趙輕丹盯著她:“聽娘孃的意思,似乎是在你進宮之後,你們還有書信來往?這風鈴,也是她托人轉交到宮裡的?”
魏雁冰心裡恨得癢癢的,趙輕丹這是連裝都懶得裝了,一心打破砂鍋問到底了!
她隻能說是。
“能有書友做知己,實乃一樁幸事啊。不知兩位平日裡都探討些什麼,我也想一睹究竟。”
魏雁冰苦笑了一下:“王妃這可就為難我了。彆人不知道,您還不清楚宮裡的規矩嗎,其實互通書信多少有違了宮規,但是我怕讓友人傷心,並冇有停下這習慣,纔會冒險收下。真的看過了,總是第一時間燒了,哪敢留下來落人話柄。”

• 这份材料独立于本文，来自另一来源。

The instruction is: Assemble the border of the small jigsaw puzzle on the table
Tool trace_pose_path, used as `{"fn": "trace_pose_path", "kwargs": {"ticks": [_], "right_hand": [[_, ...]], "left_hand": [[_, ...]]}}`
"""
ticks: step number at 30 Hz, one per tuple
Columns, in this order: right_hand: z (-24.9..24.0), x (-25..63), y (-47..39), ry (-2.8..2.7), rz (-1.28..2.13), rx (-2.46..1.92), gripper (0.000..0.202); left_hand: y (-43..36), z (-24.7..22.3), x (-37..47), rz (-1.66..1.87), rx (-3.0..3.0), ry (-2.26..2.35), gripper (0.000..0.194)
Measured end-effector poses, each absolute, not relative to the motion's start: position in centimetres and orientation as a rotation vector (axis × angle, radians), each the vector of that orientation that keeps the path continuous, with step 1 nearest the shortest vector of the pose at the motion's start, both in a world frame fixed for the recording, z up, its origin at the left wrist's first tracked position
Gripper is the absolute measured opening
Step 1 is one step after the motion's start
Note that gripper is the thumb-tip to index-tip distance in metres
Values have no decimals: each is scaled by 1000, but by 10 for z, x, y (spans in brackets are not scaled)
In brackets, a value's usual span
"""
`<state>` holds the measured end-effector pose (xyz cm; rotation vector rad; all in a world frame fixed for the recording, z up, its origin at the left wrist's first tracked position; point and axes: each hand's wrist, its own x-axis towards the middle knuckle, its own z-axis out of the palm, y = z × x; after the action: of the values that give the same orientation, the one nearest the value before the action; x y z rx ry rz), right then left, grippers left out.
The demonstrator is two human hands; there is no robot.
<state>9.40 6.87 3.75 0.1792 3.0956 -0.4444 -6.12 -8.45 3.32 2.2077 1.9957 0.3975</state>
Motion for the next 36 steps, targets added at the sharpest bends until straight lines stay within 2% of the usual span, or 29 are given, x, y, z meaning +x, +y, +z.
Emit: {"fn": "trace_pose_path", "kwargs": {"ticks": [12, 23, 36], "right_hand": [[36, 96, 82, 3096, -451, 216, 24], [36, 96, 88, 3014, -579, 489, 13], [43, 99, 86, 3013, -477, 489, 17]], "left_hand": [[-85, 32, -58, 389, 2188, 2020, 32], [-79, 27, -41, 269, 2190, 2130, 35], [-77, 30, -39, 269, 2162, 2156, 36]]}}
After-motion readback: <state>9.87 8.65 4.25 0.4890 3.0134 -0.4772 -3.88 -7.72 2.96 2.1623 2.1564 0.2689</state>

趙輕丹一下下地撥弄著手裡的杯盞,心想魏雁冰當真是滴水不漏。
如此試探下去,她總有理由自圓其說。
倒不如大家開門見山,更敞亮一些。
“這倒是啊。不過我還有點好奇,娘娘是用什麼渠道跟宮外互通的?你剛進宮不久,當不認識什麼能替自己跑腿的人吧。”
魏雁冰抿嘴一笑:“偏還就巧了,我這貼身婢女在宮裡認了一個老鄉,正是可以經常出宮的小太監。他以前到我這裡辦過事,我瞧著他機靈的很,就總讓他去辦事。”
“難怪上次茵美人說,她在牆頭上種花時,娘娘還讓一個眼生的小太監幫把手。該不會說的就是幫著跑腿的人吧?”
趙輕丹話音剛落,魏雁冰的臉色差點繃不住。
這個宸王妃未免太可怕了一些,她之前想著,宸王妃不過是在查皇後的舊案。
怎麼聽她的意思,連戚芙從牆頭落下那件事情,她都覺得不對勁了。
該不會宸王妃已經開始懷疑,戚芙的傷勢另有原由了吧。
事情的發展一下子超出了魏雁冰的設想,哪怕她有心用其他太監來糊弄趙輕丹都不可行了。
戚芙和她邊上的宮女是親眼見過德喜的,趙輕丹起了這個頭,就是鐵了心要見到德喜。
如何能藏得住?
她暗暗深吸了一口氣,索性將德喜給交待出來。
“幫茵美人扶梯子那一次啊……讓我想想,好像是他吧,時間過得太久了,我都有些不記得了。”
趙輕丹放下杯子,連迂迴都不管了:“娘娘,讓那小太監過來一趟,我有點事要問他。”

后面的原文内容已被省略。